Synthesis and evaluation of estrogen receptor ligands with bridged oxabicyclic cores containing a diarylethylene motif: Estrogen antagonists of unusual structure

Hai Bing Zhou, John S. Comninos, Fabio Stossi, Benita S. Katzenellenbogen, John A. Katzenellenbogen

Research output: Contribution to journalArticle

Abstract

A new series of ligands for the estrogen receptor (ER) based on a three-dimensional structural motif consisting of a bridged oxabicyclic core (7-oxabicyclo[2.2.1]heptene or heptadiene) were synthesized and examined for their receptor binding activity and as regulators of transcription through the two ER subtypes, ERα and ERβ. The prototypical ligands also contain a 1,2-diarylethylene motif, common to many nonsteroidal estrogens, as an embellishment on the oxabicyclic core. Thus, these ligands bear peripheral groups typically found in ER ligands, built here upon an overall three-dimensional core topology that is unusual for these targets.
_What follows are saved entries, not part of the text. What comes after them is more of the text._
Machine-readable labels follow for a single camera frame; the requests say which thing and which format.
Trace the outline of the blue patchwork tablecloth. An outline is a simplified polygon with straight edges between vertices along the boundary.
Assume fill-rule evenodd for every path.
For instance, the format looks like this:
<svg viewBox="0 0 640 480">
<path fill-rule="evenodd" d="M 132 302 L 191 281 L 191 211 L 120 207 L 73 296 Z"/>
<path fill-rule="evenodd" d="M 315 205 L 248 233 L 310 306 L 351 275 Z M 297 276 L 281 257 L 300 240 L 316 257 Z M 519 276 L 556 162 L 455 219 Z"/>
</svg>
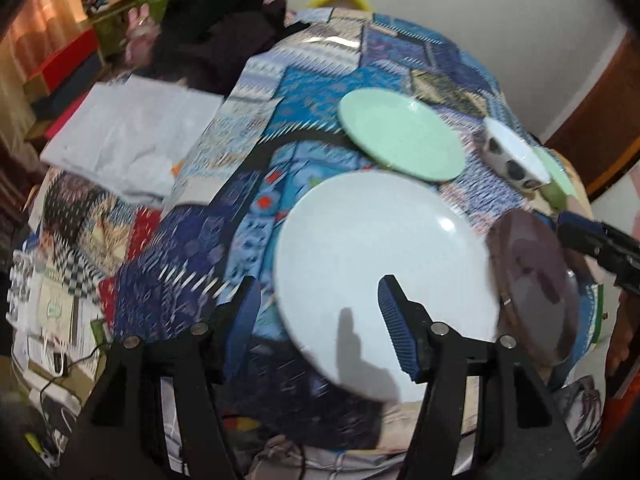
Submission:
<svg viewBox="0 0 640 480">
<path fill-rule="evenodd" d="M 250 58 L 204 136 L 172 170 L 175 183 L 158 206 L 128 203 L 77 174 L 51 167 L 29 219 L 26 250 L 46 267 L 26 281 L 28 304 L 12 302 L 14 361 L 47 375 L 51 389 L 84 398 L 96 380 L 96 346 L 130 319 L 120 276 L 144 250 L 171 249 L 160 302 L 166 320 L 144 318 L 148 334 L 168 334 L 193 318 L 202 293 L 226 299 L 245 275 L 262 284 L 258 341 L 239 379 L 240 414 L 232 426 L 268 427 L 326 451 L 337 466 L 366 470 L 396 462 L 405 451 L 416 404 L 379 406 L 332 385 L 297 353 L 273 297 L 273 252 L 293 206 L 330 177 L 371 162 L 338 125 L 349 91 L 395 90 L 434 108 L 460 136 L 465 167 L 436 186 L 475 232 L 499 214 L 540 206 L 484 162 L 483 119 L 515 132 L 522 125 L 491 75 L 468 52 L 431 29 L 364 11 L 305 10 L 308 28 Z"/>
</svg>

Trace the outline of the brown wooden door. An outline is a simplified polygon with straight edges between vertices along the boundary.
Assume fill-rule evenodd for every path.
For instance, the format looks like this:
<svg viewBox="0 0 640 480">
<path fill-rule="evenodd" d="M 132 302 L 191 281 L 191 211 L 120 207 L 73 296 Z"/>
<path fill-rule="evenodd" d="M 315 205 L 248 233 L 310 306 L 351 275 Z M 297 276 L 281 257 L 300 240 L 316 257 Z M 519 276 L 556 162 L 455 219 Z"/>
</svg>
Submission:
<svg viewBox="0 0 640 480">
<path fill-rule="evenodd" d="M 639 38 L 628 32 L 610 64 L 546 147 L 563 155 L 594 200 L 639 160 Z"/>
</svg>

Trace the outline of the black clothing pile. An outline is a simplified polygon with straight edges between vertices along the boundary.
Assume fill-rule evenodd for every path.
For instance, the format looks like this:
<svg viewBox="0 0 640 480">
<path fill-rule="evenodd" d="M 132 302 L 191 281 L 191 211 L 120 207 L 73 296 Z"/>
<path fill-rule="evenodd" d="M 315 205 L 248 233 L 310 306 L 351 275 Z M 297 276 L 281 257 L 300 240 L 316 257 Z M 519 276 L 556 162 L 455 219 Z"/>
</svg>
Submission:
<svg viewBox="0 0 640 480">
<path fill-rule="evenodd" d="M 141 77 L 228 96 L 246 62 L 309 27 L 285 23 L 286 0 L 168 0 Z"/>
</svg>

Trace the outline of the mint green bowl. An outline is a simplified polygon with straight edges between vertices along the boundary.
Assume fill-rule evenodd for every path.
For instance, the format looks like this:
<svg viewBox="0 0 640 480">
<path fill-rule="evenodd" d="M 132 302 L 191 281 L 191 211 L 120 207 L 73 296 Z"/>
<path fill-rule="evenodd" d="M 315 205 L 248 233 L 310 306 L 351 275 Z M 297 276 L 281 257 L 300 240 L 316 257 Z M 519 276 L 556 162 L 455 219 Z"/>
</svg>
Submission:
<svg viewBox="0 0 640 480">
<path fill-rule="evenodd" d="M 542 197 L 552 208 L 565 209 L 567 199 L 570 196 L 577 197 L 573 183 L 570 182 L 570 177 L 560 162 L 548 150 L 542 146 L 536 146 L 534 152 L 549 174 L 549 182 L 539 189 Z"/>
</svg>

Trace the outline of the red box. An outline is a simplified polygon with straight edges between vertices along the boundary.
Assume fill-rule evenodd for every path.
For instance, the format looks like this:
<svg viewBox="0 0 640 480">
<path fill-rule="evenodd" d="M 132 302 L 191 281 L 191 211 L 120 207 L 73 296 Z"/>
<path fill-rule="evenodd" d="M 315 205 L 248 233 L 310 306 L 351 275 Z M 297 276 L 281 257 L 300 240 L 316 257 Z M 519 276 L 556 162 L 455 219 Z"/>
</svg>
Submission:
<svg viewBox="0 0 640 480">
<path fill-rule="evenodd" d="M 41 79 L 49 91 L 54 90 L 67 76 L 98 50 L 98 38 L 92 29 L 85 30 L 60 50 L 44 60 L 28 80 Z"/>
</svg>

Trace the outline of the white bowl black spots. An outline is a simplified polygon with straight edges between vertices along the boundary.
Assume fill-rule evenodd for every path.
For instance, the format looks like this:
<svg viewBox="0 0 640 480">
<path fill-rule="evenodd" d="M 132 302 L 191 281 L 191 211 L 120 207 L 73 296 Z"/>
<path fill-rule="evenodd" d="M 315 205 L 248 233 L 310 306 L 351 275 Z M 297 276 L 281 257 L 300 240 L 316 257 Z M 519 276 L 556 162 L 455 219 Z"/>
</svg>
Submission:
<svg viewBox="0 0 640 480">
<path fill-rule="evenodd" d="M 550 174 L 533 148 L 494 118 L 483 119 L 482 156 L 486 164 L 510 185 L 533 192 L 550 183 Z"/>
</svg>

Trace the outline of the orange pink curtain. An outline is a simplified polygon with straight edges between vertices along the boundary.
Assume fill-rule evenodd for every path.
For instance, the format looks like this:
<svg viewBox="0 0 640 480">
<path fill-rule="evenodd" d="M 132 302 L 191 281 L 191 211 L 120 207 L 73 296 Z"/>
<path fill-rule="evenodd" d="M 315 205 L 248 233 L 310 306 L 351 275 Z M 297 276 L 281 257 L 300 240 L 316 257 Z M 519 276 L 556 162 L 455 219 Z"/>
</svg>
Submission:
<svg viewBox="0 0 640 480">
<path fill-rule="evenodd" d="M 1 36 L 1 146 L 25 165 L 36 118 L 23 90 L 30 74 L 87 28 L 81 0 L 26 0 Z"/>
</svg>

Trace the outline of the pink bunny toy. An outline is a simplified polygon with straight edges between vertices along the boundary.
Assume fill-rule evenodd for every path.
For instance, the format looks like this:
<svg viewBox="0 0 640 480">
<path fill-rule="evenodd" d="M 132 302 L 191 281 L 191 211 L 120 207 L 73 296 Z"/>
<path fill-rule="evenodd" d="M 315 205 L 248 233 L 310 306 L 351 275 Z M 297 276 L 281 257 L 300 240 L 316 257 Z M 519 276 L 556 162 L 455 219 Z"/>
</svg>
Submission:
<svg viewBox="0 0 640 480">
<path fill-rule="evenodd" d="M 152 19 L 147 3 L 138 8 L 131 8 L 127 18 L 125 62 L 130 67 L 145 66 L 151 59 L 153 44 L 158 34 L 157 24 Z"/>
</svg>

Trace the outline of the white folded cloth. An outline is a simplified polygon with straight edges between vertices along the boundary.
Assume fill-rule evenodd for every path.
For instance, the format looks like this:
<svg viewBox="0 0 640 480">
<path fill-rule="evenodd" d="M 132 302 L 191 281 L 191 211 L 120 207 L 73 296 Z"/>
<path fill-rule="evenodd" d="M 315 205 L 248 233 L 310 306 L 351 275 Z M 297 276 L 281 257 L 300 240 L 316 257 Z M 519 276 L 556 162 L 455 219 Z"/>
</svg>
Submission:
<svg viewBox="0 0 640 480">
<path fill-rule="evenodd" d="M 131 76 L 95 84 L 40 158 L 128 203 L 158 206 L 223 96 Z"/>
</svg>

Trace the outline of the dark purple plate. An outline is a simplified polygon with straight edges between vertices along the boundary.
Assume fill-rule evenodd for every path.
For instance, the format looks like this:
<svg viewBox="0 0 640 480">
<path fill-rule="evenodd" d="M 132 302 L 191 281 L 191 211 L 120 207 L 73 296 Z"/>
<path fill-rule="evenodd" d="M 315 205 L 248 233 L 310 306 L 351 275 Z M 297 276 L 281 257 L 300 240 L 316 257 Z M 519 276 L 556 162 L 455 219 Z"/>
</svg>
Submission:
<svg viewBox="0 0 640 480">
<path fill-rule="evenodd" d="M 500 301 L 498 330 L 514 337 L 537 366 L 564 362 L 578 333 L 580 298 L 558 238 L 536 214 L 511 209 L 485 242 Z"/>
</svg>

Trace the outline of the mint green plate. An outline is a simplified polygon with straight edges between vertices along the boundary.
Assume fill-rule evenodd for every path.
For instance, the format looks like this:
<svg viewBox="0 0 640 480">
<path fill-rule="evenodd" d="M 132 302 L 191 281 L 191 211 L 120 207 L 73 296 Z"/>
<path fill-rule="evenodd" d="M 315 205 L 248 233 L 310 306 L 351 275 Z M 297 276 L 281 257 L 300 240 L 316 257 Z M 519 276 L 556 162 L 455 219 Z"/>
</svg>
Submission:
<svg viewBox="0 0 640 480">
<path fill-rule="evenodd" d="M 402 174 L 447 182 L 465 167 L 459 133 L 410 96 L 378 88 L 354 90 L 338 103 L 337 118 L 360 150 Z"/>
</svg>

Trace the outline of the white plate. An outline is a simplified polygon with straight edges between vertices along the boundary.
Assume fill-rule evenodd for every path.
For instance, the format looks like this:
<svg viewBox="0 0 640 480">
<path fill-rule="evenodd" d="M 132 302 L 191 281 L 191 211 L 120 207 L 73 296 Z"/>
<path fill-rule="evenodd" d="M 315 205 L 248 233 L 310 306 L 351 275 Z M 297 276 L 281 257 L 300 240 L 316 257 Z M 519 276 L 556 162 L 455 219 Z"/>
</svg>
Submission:
<svg viewBox="0 0 640 480">
<path fill-rule="evenodd" d="M 424 388 L 401 370 L 378 307 L 387 274 L 433 320 L 494 340 L 499 305 L 485 242 L 427 185 L 382 170 L 348 172 L 315 186 L 284 220 L 273 281 L 296 348 L 352 393 L 418 402 Z"/>
</svg>

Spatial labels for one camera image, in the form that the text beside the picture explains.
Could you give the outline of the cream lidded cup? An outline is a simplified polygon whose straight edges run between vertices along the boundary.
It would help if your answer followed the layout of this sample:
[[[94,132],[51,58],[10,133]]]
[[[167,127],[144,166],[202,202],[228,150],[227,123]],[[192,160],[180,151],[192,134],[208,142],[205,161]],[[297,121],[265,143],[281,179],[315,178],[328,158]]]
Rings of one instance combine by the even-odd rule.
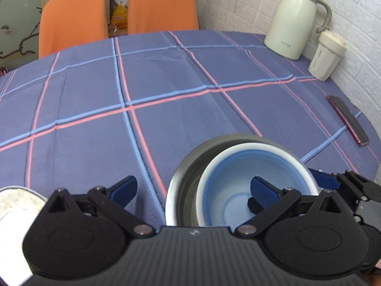
[[[326,81],[347,51],[346,42],[330,30],[321,33],[318,47],[308,71],[318,80]]]

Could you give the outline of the blue plaid tablecloth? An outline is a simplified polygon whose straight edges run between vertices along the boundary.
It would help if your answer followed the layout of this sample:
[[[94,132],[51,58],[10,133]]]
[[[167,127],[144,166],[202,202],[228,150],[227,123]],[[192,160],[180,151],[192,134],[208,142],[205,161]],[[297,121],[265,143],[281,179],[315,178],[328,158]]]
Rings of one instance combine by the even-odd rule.
[[[122,36],[38,59],[1,78],[1,186],[82,194],[133,175],[128,209],[159,227],[181,160],[232,133],[275,141],[312,169],[373,179],[378,135],[352,107],[370,138],[356,144],[327,101],[341,90],[308,64],[271,52],[262,35],[209,30]]]

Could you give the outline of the orange chair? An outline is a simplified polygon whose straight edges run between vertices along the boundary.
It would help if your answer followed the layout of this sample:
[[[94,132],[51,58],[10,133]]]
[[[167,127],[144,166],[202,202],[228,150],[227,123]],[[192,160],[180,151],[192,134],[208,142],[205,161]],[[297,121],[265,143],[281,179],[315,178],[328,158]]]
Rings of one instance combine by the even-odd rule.
[[[195,0],[129,0],[129,35],[198,29]]]
[[[108,38],[105,0],[50,0],[41,14],[38,57]]]

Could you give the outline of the white floral plate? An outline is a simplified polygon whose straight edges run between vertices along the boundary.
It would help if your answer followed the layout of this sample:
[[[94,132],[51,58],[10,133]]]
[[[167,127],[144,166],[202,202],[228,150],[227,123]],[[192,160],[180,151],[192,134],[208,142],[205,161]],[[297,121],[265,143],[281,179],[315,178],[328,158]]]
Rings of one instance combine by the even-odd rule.
[[[1,279],[6,285],[22,285],[32,276],[23,240],[46,202],[46,197],[26,187],[1,189]]]

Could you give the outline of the left orange chair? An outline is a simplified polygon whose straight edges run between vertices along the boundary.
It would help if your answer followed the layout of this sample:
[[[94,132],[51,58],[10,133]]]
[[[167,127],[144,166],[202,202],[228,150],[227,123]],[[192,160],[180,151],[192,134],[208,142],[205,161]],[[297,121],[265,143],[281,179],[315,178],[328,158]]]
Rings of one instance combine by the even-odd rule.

Most of these compounds were conveniently synthesized by a Diels-Alder reaction of various 3,4-diarylfurans with a variety of dienophiles, neat and under mild conditions in the absence of catalysts. Some of the synthesized compounds display good binding affinity for the ER, and in transcription assays, the highest affinity compounds are antagonists on both ERs. Molecular modeling studies suggest a structural basis for the antagonist activity of these compounds. These compounds, based on the bicyclo[2.2.1]core system, expand the structural diversity of ligands that can be antagonists for the estrogen receptors.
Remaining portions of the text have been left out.